Interessant ist auch: Es gibt Diskussionen über Ausnahmen oder Grenzfälle, etwa wenn Akkus besonders langlebig sind. Genau deshalb sollte man bei der Regel nicht zu früh jubeln. Am Ende entscheidet die konkrete Umsetzung, wie viel davon wirklich beim Nutzer ankommt.
Für Käufer wird der Akku wieder ein echtes Kaufargument
Bisher schauen viele beim Smartphonekauf auf Kamera, Display, Speicher und Preis. Künftig könnte eine einfache Frage wichtiger werden: Kann ich den Akku später vernünftig wechseln?

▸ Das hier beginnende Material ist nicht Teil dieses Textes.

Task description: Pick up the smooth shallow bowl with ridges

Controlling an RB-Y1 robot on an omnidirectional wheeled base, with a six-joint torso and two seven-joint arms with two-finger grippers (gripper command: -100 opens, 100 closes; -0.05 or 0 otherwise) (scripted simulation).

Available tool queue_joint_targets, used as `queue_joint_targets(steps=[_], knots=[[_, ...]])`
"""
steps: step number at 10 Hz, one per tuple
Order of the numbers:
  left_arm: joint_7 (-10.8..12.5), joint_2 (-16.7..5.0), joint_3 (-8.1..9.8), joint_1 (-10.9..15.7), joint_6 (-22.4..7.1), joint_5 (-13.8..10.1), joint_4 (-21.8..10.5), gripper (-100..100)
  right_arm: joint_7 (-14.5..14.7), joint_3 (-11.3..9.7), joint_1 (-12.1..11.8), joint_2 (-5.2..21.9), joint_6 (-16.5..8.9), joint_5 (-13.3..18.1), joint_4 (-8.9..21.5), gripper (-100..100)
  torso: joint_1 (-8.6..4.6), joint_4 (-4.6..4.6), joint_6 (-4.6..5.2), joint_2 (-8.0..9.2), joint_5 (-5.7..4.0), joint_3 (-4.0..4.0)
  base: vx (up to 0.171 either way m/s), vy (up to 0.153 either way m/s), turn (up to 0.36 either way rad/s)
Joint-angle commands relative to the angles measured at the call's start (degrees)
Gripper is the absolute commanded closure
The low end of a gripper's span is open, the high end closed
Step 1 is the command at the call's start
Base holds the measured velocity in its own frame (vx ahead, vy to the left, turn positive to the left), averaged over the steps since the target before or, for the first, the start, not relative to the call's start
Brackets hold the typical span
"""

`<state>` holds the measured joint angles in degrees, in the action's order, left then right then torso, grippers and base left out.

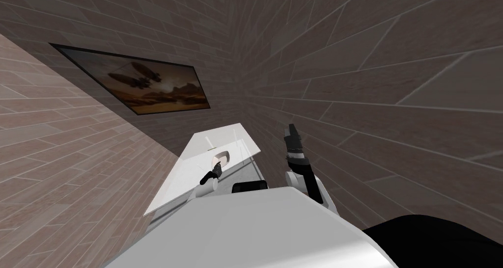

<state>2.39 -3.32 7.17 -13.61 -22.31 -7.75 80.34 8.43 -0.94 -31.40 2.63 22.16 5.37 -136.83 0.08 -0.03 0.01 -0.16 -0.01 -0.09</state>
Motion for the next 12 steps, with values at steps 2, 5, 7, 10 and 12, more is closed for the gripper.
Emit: queue_joint_targets(steps=[2, 5, 7, 10, 12], knots=[[0.0, 0.1, -0.04, 1.0, 2.1, 0.2, -2.8, -100, 0.0, 0.0, 0.0, 0.0, 0.0, 0.0, 0.0, 0, 0.02, -0.01, 0.00, -0.03, 0.00, -0.02, 0.044, 0.020, 0.005], [0.0, -0.1, -0.10, 0.8, 1.9, 0.0, -2.4, 100, 0.0, 0.0, 0.0, 0.0, 0.0, 0.0, 0.0, 0, -0.04, 0.02, 0.00, 0.11, -0.01, 0.06, 0.006, 0.003, 0.000], [-0.3, -0.2, -0.17, 0.7, 1.7, 0.2, -2.6, 100, 0.0, 0.0, 0.0, 0.0, 0.0, 0.0, 0.0, 0, 0.02, 0.17, -0.09, 0.24, 0.10, 0.20, 0.001, 0.002, -0.009], [0.0, 0.0, -0.02, 0.2, 0.6, 0.0, -0.7, 100, 0.0, 0.0, 0.0, 0.0, 0.0, 0.0, 0.0, 0, 0.00, 0.21, -0.09, 0.33, 0.04, 0.26, -0.009, -0.004, 0.002], [0.0, -0.1, -0.01, -0.6, -0.9, -0.2, 1.5, 100, 0.0, 0.0, 0.0, 0.0, 0.0, 0.0, 0.0, 0, -0.11, 0.22, -0.08, 0.50, -0.01, 0.35, -0.051, -0.023, -0.004]])
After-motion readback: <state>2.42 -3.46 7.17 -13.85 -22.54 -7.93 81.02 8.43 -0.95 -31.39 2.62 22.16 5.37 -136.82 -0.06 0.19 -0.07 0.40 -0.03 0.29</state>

Das Fairphone ist hier heute schon ein Sonderfall, weil Reparierbarkeit Teil des Konzepts ist. Bei vielen anderen Geräten ist der Akkuwechsel dagegen weiterhin etwas für Werkstatt, Garantieabwicklung oder YouTube-Mutproben. Ab 2027 dürfte sich der Druck erhöhen, das besser zu lösen.

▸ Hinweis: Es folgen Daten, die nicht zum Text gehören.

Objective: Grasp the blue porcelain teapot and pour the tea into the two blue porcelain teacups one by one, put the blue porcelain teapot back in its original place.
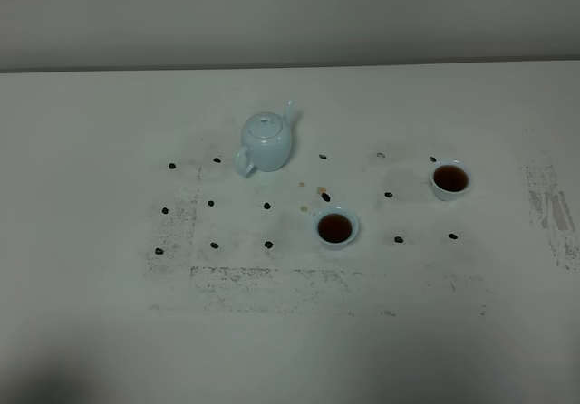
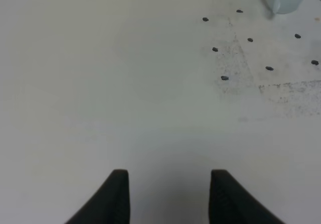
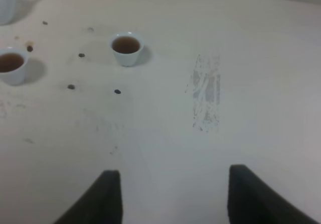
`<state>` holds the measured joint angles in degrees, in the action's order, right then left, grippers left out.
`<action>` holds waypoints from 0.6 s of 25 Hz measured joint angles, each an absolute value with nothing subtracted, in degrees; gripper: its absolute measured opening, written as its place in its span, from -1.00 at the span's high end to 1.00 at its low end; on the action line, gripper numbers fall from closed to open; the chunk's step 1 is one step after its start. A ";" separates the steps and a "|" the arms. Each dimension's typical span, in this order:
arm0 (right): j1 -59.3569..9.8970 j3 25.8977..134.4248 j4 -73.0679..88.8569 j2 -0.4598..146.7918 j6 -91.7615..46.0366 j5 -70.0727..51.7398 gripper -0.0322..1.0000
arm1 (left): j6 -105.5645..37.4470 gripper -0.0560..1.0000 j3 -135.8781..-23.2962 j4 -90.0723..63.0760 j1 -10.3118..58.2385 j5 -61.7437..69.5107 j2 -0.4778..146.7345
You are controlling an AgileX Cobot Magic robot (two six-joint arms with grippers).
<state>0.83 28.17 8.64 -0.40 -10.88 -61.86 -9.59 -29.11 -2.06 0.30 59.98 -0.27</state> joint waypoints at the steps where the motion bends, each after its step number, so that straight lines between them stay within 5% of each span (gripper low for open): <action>1: 0.83 28.17 8.64 -0.40 -10.88 -61.86 0.06 | -9.59 0.21 -29.11 -2.06 0.30 59.98 -0.27; 15: 0.83 28.17 8.64 -0.40 -10.88 -61.86 0.06 | -8.19 0.21 -29.11 -3.85 0.30 59.98 -0.27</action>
<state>0.83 28.17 8.64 -0.40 -10.88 -61.86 -8.19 -29.11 -3.85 0.30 59.98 -0.27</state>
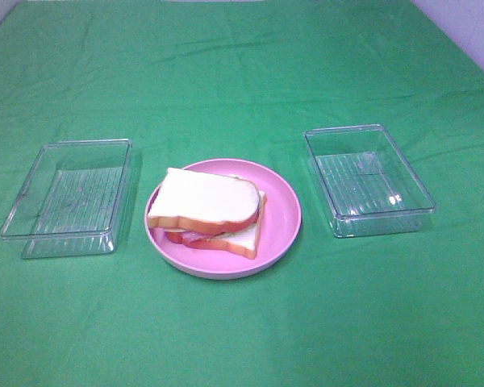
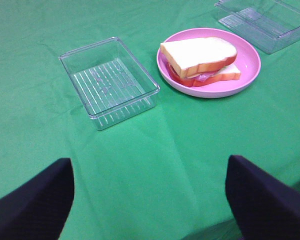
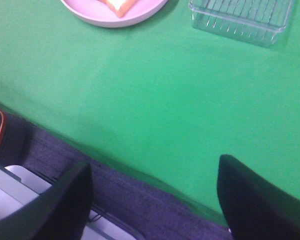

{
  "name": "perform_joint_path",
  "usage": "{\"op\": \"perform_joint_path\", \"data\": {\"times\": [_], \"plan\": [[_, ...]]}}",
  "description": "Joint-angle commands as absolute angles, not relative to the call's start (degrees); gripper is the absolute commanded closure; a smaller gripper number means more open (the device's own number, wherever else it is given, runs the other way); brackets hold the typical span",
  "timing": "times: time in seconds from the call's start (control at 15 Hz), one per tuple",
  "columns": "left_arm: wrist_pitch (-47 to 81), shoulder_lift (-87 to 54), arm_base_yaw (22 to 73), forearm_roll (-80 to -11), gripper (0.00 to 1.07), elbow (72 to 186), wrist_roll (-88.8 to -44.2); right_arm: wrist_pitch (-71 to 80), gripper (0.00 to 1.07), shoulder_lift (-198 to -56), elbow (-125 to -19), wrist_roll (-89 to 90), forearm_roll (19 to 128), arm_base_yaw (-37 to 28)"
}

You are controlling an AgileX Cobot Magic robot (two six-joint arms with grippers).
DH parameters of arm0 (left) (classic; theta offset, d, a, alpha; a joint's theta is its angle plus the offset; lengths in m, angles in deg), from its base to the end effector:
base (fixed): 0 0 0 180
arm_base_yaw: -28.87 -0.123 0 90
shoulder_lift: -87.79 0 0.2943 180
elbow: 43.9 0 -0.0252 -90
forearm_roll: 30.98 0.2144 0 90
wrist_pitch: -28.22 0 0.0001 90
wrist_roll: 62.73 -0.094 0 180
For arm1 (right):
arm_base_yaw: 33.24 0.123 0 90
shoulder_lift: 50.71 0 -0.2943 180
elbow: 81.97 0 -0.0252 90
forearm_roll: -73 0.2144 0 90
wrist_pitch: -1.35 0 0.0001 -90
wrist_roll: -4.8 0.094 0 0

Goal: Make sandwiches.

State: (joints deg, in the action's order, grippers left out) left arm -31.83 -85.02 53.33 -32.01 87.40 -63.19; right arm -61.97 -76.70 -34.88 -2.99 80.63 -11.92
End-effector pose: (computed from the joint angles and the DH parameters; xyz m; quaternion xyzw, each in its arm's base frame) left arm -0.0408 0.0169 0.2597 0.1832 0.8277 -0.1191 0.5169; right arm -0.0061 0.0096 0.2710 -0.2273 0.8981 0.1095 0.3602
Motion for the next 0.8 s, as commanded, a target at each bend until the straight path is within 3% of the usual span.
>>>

Für Nutzer wäre das gut. Denn ein Smartphone, das nach drei Jahren nur einen schwachen Akku hat, ist nicht automatisch alt. Es ist oft nur schlecht weitergedacht.
Fazit: Der Wechselakku kommt zurück, aber anders
Ja, der Wechselakku kommt ein Stück weit zurück. Aber nicht unbedingt so, wie viele ihn von früher kennen. Die EU-Regel bedeutet eher: Schluss mit unnötig verklebten Akkus, mehr Reparierbarkeit, bessere Ersatzteilchancen und weniger Wegwerf-Design.
Das Fairphone zeigt bereits heute, wie so ein Mittelweg aussehen kann: nicht nostalgisch, nicht perfekt, aber deutlich nutzerfreundlicher als viele versiegelte Glas-Sandwiches. Für normale Käufer wird ab 2027 spannend, ob auch Samsung, Apple, Xiaomi und Co. wirklich einfacher reparierbare Geräte bauen – oder ob sie nur so viel ändern, wie unbedingt nötig.
Der alte Handydeckel wird wahrscheinlich nicht massenhaft zurückkommen. Aber der Gedanke dahinter schon: Ein Akku sollte kein Todesurteil für ein ganzes Smartphone sein.